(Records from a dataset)
++++++++

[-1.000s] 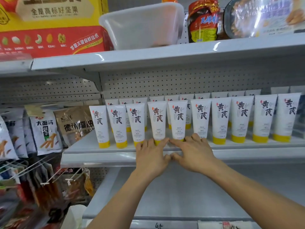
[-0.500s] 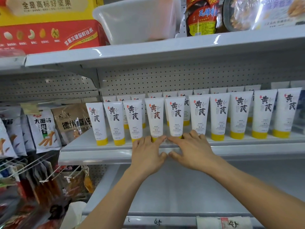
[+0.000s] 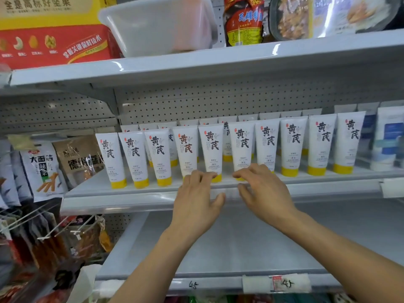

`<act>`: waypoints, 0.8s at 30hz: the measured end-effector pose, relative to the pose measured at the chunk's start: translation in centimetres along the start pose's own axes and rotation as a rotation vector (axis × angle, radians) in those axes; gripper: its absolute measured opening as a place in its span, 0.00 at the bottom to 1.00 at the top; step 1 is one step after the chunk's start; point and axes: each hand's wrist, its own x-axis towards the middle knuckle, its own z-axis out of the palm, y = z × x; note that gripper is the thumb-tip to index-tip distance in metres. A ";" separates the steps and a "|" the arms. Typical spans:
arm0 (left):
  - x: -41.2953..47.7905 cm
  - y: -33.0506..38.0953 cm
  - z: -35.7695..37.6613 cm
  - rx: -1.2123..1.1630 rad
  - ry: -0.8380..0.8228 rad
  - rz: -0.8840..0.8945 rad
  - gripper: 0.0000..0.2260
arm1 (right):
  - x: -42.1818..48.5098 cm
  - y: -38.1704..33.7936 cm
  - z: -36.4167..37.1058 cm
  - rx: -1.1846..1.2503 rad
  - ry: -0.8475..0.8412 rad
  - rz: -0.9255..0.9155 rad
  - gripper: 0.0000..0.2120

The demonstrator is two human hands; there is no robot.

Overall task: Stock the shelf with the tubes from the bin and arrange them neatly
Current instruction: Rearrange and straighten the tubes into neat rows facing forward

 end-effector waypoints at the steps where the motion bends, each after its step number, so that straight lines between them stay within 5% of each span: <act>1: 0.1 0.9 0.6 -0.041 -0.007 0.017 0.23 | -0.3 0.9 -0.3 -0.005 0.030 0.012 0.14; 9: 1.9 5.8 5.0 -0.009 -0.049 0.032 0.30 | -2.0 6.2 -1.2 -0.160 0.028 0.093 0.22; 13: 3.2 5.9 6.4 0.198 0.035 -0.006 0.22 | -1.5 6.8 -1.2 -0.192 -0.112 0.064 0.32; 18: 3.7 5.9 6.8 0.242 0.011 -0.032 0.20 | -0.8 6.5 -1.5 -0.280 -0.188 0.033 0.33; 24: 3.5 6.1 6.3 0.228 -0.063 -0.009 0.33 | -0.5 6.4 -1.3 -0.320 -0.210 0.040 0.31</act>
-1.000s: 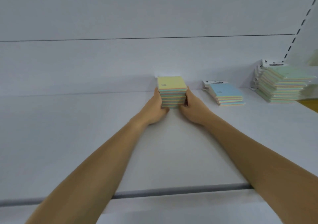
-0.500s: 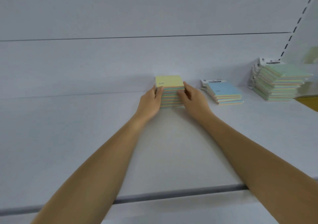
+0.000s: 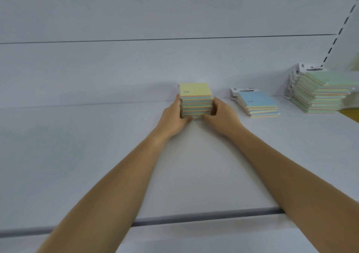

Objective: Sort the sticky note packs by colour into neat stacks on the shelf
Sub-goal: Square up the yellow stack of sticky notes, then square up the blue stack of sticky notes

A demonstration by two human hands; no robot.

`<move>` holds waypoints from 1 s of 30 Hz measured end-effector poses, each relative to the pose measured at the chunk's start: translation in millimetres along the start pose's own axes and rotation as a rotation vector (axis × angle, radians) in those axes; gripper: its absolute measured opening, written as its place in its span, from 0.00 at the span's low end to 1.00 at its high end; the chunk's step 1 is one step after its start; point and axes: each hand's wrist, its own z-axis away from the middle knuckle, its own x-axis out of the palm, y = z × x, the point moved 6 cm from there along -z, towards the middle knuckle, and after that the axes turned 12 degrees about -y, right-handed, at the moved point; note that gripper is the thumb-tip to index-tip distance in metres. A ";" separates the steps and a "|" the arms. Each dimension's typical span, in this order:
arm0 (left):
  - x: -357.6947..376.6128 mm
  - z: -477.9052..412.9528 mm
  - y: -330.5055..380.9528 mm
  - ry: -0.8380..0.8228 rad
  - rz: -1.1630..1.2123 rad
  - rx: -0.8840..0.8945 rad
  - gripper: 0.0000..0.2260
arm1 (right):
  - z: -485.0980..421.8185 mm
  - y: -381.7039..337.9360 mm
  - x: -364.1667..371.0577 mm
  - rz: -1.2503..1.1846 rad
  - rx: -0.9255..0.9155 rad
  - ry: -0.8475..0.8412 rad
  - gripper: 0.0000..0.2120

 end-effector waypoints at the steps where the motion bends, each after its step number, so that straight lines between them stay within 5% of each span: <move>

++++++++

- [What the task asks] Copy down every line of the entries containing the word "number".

- [Task output]
 end-effector waypoints at the steps where the motion bends, each after its step number, so that straight lines between them stay within 5% of each span: <act>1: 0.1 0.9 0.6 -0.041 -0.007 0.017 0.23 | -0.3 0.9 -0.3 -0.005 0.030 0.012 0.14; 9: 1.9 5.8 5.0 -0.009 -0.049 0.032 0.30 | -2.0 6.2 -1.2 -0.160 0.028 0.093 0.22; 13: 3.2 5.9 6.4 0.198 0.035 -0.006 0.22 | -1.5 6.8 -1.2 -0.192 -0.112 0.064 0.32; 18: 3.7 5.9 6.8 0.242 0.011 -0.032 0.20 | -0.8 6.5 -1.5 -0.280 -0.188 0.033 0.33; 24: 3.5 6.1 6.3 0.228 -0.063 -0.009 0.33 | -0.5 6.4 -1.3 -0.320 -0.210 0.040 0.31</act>
 end-effector waypoints at the steps where the motion bends, each after its step number, so that straight lines between them stay within 5% of each span: <move>

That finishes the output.